The etymology of Esotericism brings together the words "opposition" and "inside." Perhaps this alludes to the tradition of personal struggle for divine wisdom, since, as Needleman (1992) writes, we are struggling with what at first glance are themes diametrically opposed--the Sacred and Profane. However, once we are able to unify in our consciousness the inner and outer worlds (always firstly on a personal level before it is diffused into society), perhaps this new Worldview will emerge so that Truth can be known explicitly as we connect to our own inner experiences, enabling and verifying direct knowledge of all levels of reality, and so, informing our sense of how to live and act accordingly.
It seems almost obvious that such an understanding would be dangerous to and thus periodically suppressed to the point of extinction within a social milieu unappreciative of a self-knowledge constantly challenging established norms. The power and freedom to think was venerated in early gnostic groups (and earlier) even while the encompassing social order had developed to ruthlessly persecute its detractors. The same can be said of later traditions based upon similar belief systems, for instance the Cathars who ran up against the Church, or the Rosicrucians who aimed to revitalize the political climate in Europe, as well as the Freemasons in America, each group offering a way to combat the relevant malignant social order through sustained belief and practice.

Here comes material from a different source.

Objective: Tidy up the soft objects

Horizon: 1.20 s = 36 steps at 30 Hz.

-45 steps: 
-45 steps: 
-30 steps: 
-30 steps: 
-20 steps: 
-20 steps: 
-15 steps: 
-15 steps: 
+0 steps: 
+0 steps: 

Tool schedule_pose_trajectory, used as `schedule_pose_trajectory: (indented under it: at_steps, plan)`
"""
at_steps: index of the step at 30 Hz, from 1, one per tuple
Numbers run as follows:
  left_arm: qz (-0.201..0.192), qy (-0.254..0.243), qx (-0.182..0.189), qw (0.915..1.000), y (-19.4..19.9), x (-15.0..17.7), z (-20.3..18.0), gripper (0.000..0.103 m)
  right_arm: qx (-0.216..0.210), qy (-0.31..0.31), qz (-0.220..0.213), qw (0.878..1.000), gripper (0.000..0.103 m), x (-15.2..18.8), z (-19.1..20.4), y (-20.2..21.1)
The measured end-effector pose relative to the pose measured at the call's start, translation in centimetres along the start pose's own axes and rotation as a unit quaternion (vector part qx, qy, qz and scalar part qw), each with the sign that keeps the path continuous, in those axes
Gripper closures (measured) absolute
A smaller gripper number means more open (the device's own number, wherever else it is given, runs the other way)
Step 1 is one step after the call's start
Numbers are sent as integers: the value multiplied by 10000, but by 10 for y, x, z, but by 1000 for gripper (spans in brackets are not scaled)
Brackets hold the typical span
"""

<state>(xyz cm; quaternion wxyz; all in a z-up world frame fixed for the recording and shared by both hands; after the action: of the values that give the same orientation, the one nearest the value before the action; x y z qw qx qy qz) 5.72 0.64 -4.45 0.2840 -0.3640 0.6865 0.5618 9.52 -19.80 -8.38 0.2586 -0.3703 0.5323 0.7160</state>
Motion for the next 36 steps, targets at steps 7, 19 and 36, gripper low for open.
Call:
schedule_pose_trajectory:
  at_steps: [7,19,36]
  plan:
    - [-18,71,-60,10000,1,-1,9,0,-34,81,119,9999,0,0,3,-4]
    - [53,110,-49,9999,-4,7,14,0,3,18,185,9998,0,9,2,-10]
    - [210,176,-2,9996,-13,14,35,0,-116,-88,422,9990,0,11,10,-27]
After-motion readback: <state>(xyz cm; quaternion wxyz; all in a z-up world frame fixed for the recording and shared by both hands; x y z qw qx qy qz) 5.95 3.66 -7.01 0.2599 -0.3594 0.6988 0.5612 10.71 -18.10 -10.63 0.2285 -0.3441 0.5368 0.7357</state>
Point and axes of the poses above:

These Esoteric sects, while perhaps differing in specific traits or activities, are united throughout the ages in their effort to cast off authorized accounts of what is "right" (eventually systematized to induce collective behavior) so they might find in themselves the understanding necessary for spiritual apotheosis and salvation, as opposed to subjecting themselves to the body of knowledge outside and apart from them, the exoteric vein from which hierarchy, privilege, and subjugation to doctrine arise.
It is also important to note that while concepts such as esotericisim and gnosticism are most often applied to religious orientations, they are easily found in philosophic and psychological works dating at least as far back as Plato and Pythagoras (Smoley, 2006). It may actually be easier to understand these pathways of action if they are not bracketed as religious trends. Encounters with the unknown, whether spiritual or otherwise, cause enough anxiety so that humans are encouraged to seek refuge through identification with a particular community. However, deference to a group restricts available meanings in what is understood within the group’s structure. Any group cut of from new and fresh meanings would necessarily reach a point of chaos in which the esoteric impulse crops up once again, thereby encouraging a cultivation of new meanings, a wider identity, and a deeper world soul. In these instances, man is given the unique opportunity to choose whether to strive towards knowing fully the nature of reality or merely having faith that it exists—the difference being the composition of God-like authority within oneself or simply reverting to established interpretations of an instituted external authority concerning all matters of import.